● **AIM OF THE EXERCISE**
Examine each line of the listing below. Copy those in which the string "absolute" appears.

● **RECORDED INFORMATION**

###

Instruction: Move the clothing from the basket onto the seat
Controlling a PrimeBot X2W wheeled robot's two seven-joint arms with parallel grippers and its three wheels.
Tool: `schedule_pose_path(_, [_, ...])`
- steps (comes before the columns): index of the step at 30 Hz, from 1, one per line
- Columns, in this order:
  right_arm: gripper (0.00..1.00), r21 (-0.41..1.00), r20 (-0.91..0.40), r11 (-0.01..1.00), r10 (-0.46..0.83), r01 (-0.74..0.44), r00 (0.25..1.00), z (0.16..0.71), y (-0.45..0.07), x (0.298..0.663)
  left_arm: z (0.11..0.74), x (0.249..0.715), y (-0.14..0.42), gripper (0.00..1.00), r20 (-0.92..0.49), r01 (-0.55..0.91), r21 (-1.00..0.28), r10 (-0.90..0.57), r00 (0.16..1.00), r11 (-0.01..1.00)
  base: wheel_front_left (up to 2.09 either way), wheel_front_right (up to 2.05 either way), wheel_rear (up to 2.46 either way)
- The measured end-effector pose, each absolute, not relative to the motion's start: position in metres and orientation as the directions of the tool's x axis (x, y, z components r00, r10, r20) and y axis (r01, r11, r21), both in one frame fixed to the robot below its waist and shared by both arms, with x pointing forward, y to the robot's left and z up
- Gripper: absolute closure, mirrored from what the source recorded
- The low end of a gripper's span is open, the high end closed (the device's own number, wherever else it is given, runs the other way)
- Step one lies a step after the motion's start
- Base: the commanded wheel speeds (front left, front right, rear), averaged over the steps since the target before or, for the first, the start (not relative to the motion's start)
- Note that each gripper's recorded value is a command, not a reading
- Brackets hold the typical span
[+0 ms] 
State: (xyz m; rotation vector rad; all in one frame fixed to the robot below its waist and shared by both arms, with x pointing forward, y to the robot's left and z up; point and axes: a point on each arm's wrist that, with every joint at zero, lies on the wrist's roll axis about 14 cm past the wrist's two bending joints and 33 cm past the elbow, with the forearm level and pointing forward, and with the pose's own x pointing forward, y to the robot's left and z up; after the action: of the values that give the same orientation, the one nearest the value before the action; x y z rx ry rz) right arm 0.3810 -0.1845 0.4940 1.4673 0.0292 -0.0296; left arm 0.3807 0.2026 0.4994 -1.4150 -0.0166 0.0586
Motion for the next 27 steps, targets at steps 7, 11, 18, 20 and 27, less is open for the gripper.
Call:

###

● **TASK SOLUTION**
- The measured end-effector pose, each absolute, not relative to the motion's start: position in metres and orientation as the directions of the tool's x axis (x, y, z components r00, r10, r20) and y axis (r01, r11, r21), both in one frame fixed to the robot below its waist and shared by both arms, with x pointing forward, y to the robot's left and z up
- Gripper: absolute closure, mirrored from what the source recorded

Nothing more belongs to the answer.